Trap three was wishing we could keep the registry implicit. We could not. The registry is the contract between the config and the runtime, and contracts that are not explicit become bugs.

Trap 4: Multi-runtime parity

Four runtimes mean four chances to drift. The first time we noticed, the iOS team had implemented a date picker with a different default value than the Android team. The product manager spent three days arguing with two engineers about which one was correct. Both were correct on their own platform. Neither was correct against the contract.

We solved this by writing the contract first, in TypeScript types and JSON Schema, and treating any platform-specific behavior as a bug against the contract. Then we wrote a parity test suite: a corpus of UIConfig fixtures, each paired with an expected render snapshot and an expected post-action state. The suite runs against all four runtimes in CI. Drift produces a failed snapshot, not a Slack argument.

// fixtures/checkout_operation/expected_state_after_step_2.json
{
  "currentStepIndex": 2,
  "operation": {
    "vehicleId": "v_9X1KQ",
    "mileage": 84211
  }
}

Each runtime has a headless test harness that loads the fixture, executes the scripted action sequence, and emits the final state as JSON. For the React and React Native runtimes we use @testing-library/react and @testing-library/react-native, driving the action sequence through the runtime’s own action dispatcher:

import { renderRuntime } from "@platform/sdui-react-sdk/testing";

test("checkout_operation reaches expected state after step 2", async () => {
  const harness = renderRuntime({ configFixture: "checkout_operation" });
  await harness.dispatch({ type: "NavigateAction", screen: "checkout" });
  await harness.fillScreen("vehicle-info", { vehicleId: "v_9X1KQ", mileage: 84211 });
  await harness.completeStep();

  expect(harness.snapshotOperationState()).toMatchFixture(
    "expected_state_after_step_2.json"
  );
});

CI runs the same fixture against all four runtimes (the iOS and Android harnesses load the JSON the same way through their own native equivalents) and diffs the outputs. If any of the four diverge, the build fails and points at the responsible runtime.

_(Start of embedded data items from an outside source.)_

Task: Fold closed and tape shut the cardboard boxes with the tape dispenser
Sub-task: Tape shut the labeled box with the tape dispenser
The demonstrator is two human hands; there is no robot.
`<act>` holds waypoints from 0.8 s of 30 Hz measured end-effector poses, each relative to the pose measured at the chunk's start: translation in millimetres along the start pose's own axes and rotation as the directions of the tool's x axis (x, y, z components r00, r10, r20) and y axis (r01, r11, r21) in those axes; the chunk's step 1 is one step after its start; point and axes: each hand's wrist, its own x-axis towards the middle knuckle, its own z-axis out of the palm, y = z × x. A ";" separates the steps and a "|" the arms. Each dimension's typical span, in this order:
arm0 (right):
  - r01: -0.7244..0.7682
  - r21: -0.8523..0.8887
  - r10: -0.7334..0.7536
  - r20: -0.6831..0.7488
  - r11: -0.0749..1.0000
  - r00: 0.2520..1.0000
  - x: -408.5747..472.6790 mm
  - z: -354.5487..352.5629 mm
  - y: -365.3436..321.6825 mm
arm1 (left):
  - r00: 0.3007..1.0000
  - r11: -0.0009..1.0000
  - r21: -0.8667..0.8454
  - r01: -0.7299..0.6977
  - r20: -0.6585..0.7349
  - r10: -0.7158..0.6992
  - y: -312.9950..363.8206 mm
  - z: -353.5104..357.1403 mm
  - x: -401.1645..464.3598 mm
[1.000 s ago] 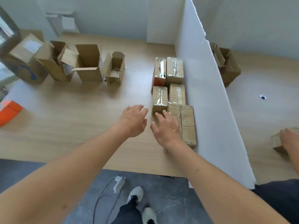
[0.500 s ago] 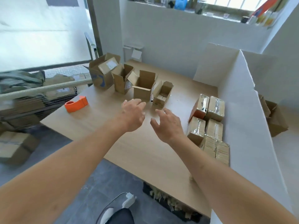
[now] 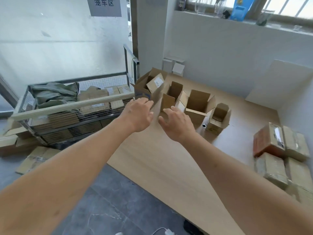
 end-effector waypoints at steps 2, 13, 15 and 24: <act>-0.012 0.006 0.012 0.011 1.000 1.000 28.7 13.3 -27.9 | 1.000 1.000 -0.003 -0.020 0.008 0.020 -38.9 -3.8 15.2; -0.094 0.046 0.092 0.053 0.994 0.994 177.0 73.0 -84.8 | 0.992 0.999 -0.025 -0.047 0.116 0.049 -175.8 17.7 123.8; -0.116 0.051 0.112 0.065 0.992 0.992 209.0 89.3 -81.7 | 0.990 0.998 -0.028 -0.053 0.128 0.056 -193.9 29.1 152.6; -0.268 0.116 0.256 0.110 0.956 0.960 326.9 155.1 -57.4 | 0.961 0.995 -0.096 -0.008 0.274 0.035 -264.1 108.4 266.2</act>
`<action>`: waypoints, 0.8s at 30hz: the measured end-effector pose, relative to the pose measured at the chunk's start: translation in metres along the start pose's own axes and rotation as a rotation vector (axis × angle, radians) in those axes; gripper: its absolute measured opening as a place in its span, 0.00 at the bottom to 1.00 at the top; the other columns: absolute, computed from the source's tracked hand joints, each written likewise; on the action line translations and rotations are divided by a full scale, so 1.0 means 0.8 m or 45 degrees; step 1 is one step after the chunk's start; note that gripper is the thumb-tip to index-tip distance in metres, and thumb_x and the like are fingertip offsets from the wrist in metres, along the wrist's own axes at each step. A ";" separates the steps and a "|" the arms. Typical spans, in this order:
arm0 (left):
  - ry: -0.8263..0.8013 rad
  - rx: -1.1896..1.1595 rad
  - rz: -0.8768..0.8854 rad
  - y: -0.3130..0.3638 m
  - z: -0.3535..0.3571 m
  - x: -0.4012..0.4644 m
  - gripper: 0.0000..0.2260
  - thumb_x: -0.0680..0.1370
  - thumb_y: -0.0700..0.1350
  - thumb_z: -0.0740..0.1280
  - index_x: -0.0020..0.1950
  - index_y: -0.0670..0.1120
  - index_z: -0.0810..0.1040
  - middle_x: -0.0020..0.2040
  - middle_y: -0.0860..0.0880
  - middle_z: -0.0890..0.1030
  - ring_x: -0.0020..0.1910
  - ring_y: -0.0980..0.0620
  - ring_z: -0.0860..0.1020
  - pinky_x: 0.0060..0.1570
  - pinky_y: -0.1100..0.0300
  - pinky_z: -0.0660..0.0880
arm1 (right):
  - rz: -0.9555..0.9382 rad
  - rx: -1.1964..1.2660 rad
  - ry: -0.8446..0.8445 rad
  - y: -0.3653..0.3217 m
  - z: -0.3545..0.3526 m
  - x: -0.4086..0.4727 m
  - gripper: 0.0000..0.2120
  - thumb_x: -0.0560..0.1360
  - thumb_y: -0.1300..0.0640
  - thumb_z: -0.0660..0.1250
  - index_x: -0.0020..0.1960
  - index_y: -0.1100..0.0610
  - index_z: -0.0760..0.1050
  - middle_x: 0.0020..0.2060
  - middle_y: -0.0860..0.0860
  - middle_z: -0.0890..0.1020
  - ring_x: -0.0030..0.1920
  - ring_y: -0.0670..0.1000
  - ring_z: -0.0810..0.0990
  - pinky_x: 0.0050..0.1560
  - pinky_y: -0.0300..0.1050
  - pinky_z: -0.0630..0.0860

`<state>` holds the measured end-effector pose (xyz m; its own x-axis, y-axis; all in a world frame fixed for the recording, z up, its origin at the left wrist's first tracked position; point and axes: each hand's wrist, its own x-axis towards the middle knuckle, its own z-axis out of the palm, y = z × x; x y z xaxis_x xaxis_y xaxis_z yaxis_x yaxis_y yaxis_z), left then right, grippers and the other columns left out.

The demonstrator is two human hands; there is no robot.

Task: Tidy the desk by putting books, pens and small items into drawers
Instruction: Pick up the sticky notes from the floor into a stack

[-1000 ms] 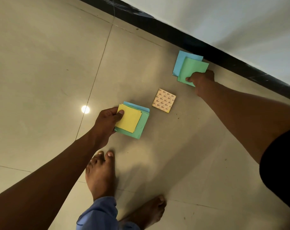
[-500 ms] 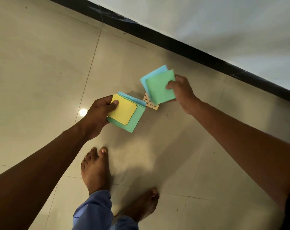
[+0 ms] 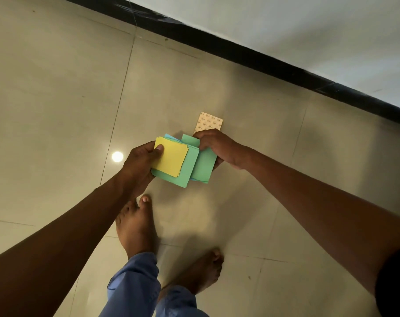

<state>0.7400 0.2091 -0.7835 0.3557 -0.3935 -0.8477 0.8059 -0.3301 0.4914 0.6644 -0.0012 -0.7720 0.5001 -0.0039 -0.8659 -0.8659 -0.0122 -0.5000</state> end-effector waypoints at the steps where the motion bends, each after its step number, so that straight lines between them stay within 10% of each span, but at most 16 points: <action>1: 0.008 -0.016 -0.009 -0.010 -0.003 -0.003 0.14 0.86 0.43 0.60 0.70 0.42 0.77 0.58 0.43 0.80 0.53 0.48 0.76 0.51 0.56 0.76 | -0.004 0.005 0.004 0.002 0.007 0.000 0.15 0.77 0.65 0.59 0.60 0.67 0.77 0.47 0.59 0.79 0.44 0.57 0.81 0.33 0.48 0.81; 9: 0.033 0.014 -0.095 -0.040 -0.011 -0.004 0.15 0.85 0.45 0.61 0.70 0.43 0.77 0.59 0.41 0.80 0.56 0.44 0.76 0.60 0.46 0.74 | 0.038 0.154 0.013 0.003 0.056 -0.003 0.20 0.77 0.56 0.58 0.62 0.67 0.76 0.46 0.59 0.78 0.38 0.51 0.79 0.32 0.41 0.78; 14: 0.139 0.049 -0.092 -0.038 -0.015 0.003 0.14 0.85 0.46 0.63 0.69 0.45 0.78 0.55 0.44 0.80 0.52 0.45 0.77 0.52 0.52 0.76 | 0.055 0.224 0.078 0.006 0.068 0.013 0.14 0.84 0.53 0.56 0.45 0.58 0.73 0.39 0.56 0.77 0.39 0.52 0.80 0.32 0.42 0.79; 20: 0.223 0.034 -0.076 -0.031 -0.020 0.009 0.12 0.85 0.45 0.63 0.68 0.48 0.79 0.53 0.46 0.79 0.51 0.46 0.76 0.53 0.52 0.74 | -0.290 -0.793 0.774 0.037 0.039 0.056 0.08 0.79 0.51 0.64 0.52 0.53 0.80 0.48 0.52 0.83 0.50 0.56 0.82 0.48 0.52 0.80; 24: 0.249 0.020 -0.079 -0.036 -0.027 0.017 0.12 0.85 0.45 0.63 0.68 0.48 0.78 0.55 0.45 0.79 0.52 0.45 0.75 0.54 0.50 0.74 | -0.216 -1.247 0.989 0.052 0.003 0.083 0.24 0.74 0.56 0.72 0.68 0.56 0.72 0.62 0.57 0.74 0.61 0.60 0.73 0.53 0.55 0.78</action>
<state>0.7314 0.2317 -0.8135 0.3920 -0.1988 -0.8983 0.8221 -0.3627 0.4390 0.6612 0.0006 -0.8504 0.7652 -0.5110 -0.3916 -0.5873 -0.8032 -0.0994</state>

The corpus is now a few hundred fixtures. It catches more bugs than the manual QA pass ever did, and it scales sublinearly in cost (writing a new fixture is cheap; writing four platform tests by hand is not).

Trap four was thinking parity is a process problem. It is a tooling problem. Process keeps the runtimes converging; tooling keeps them converged.

What we would do differently

Results

The takeaway

Server-driven UI is not a JSON renderer. It is a contract between a config and a runtime, with seven moving parts (rendering, expressions, state, navigation, actions, operations, data loading) that all have to work or none of them do. If you skimp on the expression engine or the operations model you end up with a system that handles eighty percent of screens and embarrasses you on the other twenty. Build the contract first, build the parity tests early, and treat the registry as an explicit boundary rather than a convention.

This was one project in a body of similar multi-platform work. If you are mid-way through your own SDUI effort and the runtime is starting to feel like four codebases pretending to be one, the parity-tests-and-explicit-contract pattern is what got us out.